BOONE, N.C. — Does ingesting a combination of caffeine and flavonoids boost a woman’s resting metabolic rate? A $89,214 grant to Appalachian State University’s Dr. David Nieman may find out.
Nieman, a professor in the Department of Health and Exercise Science, along with Drs. Jennifer McBride and Jomari Torres, will conduct a clinical trial to evaluate the effects of ingesting a caffeine-flavonoid mixture on energy expenditure and fat oxidation in healthy adult women. This research is funded by Reoxcyn Discoveries Group Inc., which awarded Nieman with the grant.
McBride is a research scientist at the North Carolina Research Campus in Kannapolis who collaborates with the Beaver College of Health Sciences’ Department of Health and Exercise Science, and Torres is the human research core medical director at the University of North Carolina at Chapel Hill Nutrition Research Institute.
Nieman said the purpose of the team’s research is to “measure the effect of ingesting four capsules containing 214 milligrams of caffeine and a variety of flavonoids (658 mg total), including green tea catechins and quercetin and bilberry anthocyanins, on an individual’s RMR and level of fat burning.”
Nieman explained the study will be accomplished by having participants stay in a specially equipped, small hotel-like room (called a metabolic chamber) for two separate days — one day consuming the caffeine-flavonoid capsules, and a second day consuming placebo capsules.
“Resting metabolic rate (RMR) or metabolism is defined as the calories an individual burns each day to keep alive during sleep and seated rest. If a person consumes 100 milligrams of caffeine or what is found in one cup of coffee, their RMR will increase about 11 calories per day,” according to Nieman.
He added, “Other molecules found in food called flavonoids can also increase RMR. For example, 100 milligrams of green tea catechins, or what is found in a small cup of brewed green tea, increases RMR by about 13 calories per day. Other flavonoids found in the skins of apples and onions (quercetin) and in berries (anthocyanins) may also increase RMR, but more research is needed.”

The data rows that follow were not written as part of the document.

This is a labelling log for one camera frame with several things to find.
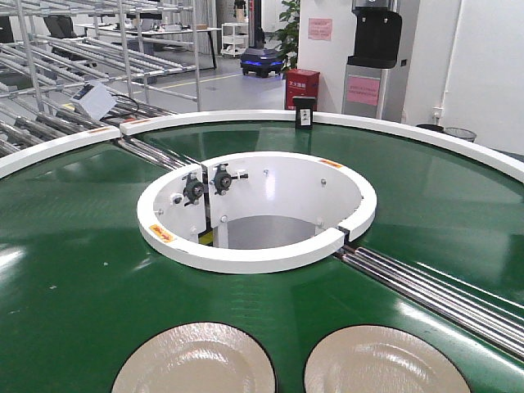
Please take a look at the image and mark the beige plate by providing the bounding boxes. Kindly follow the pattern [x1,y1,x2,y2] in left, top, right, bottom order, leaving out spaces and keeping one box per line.
[111,322,278,392]
[304,325,471,392]

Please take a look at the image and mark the black sensor box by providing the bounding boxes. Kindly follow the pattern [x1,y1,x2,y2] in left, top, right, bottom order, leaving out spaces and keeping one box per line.
[292,96,316,129]

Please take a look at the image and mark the steel conveyor rollers left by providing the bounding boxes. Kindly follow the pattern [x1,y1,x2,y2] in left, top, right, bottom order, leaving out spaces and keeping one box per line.
[113,137,192,170]

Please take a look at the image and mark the steel conveyor rollers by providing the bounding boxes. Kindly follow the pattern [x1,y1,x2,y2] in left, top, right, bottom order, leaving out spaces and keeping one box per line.
[113,137,192,170]
[334,245,523,360]

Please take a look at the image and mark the red cabinet box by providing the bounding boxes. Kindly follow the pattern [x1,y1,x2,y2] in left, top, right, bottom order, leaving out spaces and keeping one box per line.
[284,69,320,110]

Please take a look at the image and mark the blue-lit mobile robot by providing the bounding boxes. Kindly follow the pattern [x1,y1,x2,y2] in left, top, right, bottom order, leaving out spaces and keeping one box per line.
[240,0,282,78]

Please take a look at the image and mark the grey water dispenser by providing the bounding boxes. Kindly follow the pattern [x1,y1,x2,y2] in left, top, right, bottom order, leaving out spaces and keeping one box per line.
[342,1,402,119]

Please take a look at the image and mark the green potted plant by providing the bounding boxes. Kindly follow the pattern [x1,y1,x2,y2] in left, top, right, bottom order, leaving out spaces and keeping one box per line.
[274,0,300,74]

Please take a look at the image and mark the white trolley cart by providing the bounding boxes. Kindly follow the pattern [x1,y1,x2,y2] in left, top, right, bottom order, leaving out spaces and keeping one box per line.
[220,22,249,58]

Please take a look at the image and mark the metal roller rack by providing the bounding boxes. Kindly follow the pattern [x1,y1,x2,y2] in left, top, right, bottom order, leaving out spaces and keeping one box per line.
[0,0,202,156]

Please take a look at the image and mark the white control box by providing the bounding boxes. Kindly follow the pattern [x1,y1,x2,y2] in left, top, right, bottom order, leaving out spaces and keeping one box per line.
[71,81,116,120]

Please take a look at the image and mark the white outer conveyor rim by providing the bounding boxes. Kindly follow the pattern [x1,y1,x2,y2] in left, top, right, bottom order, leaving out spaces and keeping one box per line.
[1,110,523,182]

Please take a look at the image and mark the steel conveyor rollers right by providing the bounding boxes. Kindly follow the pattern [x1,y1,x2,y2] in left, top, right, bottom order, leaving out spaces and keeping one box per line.
[334,245,523,360]

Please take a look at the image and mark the white inner conveyor ring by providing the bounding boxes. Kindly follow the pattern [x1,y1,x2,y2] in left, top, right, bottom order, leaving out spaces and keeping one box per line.
[136,151,377,275]

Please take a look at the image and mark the pink wall notice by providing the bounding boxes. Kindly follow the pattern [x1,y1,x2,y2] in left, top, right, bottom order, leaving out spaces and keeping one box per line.
[308,18,333,41]

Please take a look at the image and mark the wire mesh waste bin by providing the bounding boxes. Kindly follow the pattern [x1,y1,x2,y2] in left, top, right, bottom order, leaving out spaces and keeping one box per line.
[443,127,477,142]

About the Department of Health and Exercise Science
The Department of Health and Exercise Science in Appalachian State University’s Beaver College of Health Sciences delivers student-centered education that is accentuated by quality teaching, scholarly activity and service. The department includes three undergraduate academic disciplines: athletic training, exercise science and public health. The department also offers a master’s degree in exercise science that prepares students for advanced study in a variety of related fields, as well as research. Learn more at https://hes.appstate.edu.
About the Beaver College of Health Sciences
Appalachian's Beaver College of Health Sciences opened in 2010 as the result of a strategic university commitment to significantly enhance the health and quality of life for individuals, families and communities in North Carolina and beyond. In 2015, the college was named for an Appalachian alumnus and pioneer in the health care industry — Donald C. Beaver ’62 ’64 of Conover. The college offers 10 undergraduate degree programs and six graduate degree programs, which are organized into six departments: Communication Sciences and Disorders; Health and Exercise Science; Nursing; Nutrition and Health Care Management; Recreation Management and Physical Education; and Social Work. Learn more at https://healthsciences.appstate.edu.

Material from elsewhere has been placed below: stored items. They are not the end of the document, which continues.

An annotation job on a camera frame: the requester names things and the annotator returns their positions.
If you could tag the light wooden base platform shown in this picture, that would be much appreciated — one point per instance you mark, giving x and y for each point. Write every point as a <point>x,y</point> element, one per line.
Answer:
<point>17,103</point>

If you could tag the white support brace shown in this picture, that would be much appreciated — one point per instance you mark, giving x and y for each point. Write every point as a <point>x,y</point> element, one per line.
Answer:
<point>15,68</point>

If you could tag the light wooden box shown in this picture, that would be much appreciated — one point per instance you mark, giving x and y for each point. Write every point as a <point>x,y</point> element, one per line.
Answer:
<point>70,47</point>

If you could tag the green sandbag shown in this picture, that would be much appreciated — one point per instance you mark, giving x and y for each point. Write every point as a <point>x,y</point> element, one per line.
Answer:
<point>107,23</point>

About Appalachian State University
Appalachian State University, in North Carolina’s Blue Ridge Mountains, prepares students to lead purposeful lives as global citizens who understand and engage their responsibilities in creating a sustainable future for all. The transformational Appalachian experience promotes a spirit of inclusion that brings people together in inspiring ways to acquire and create knowledge, to grow holistically, to act with passion and determination, and embrace diversity and difference. As one of 17 campuses in the University of North Carolina System, Appalachian enrolls more than 19,000 students, has a low student-to-faculty ratio and offers more than 150 undergraduate and graduate majors.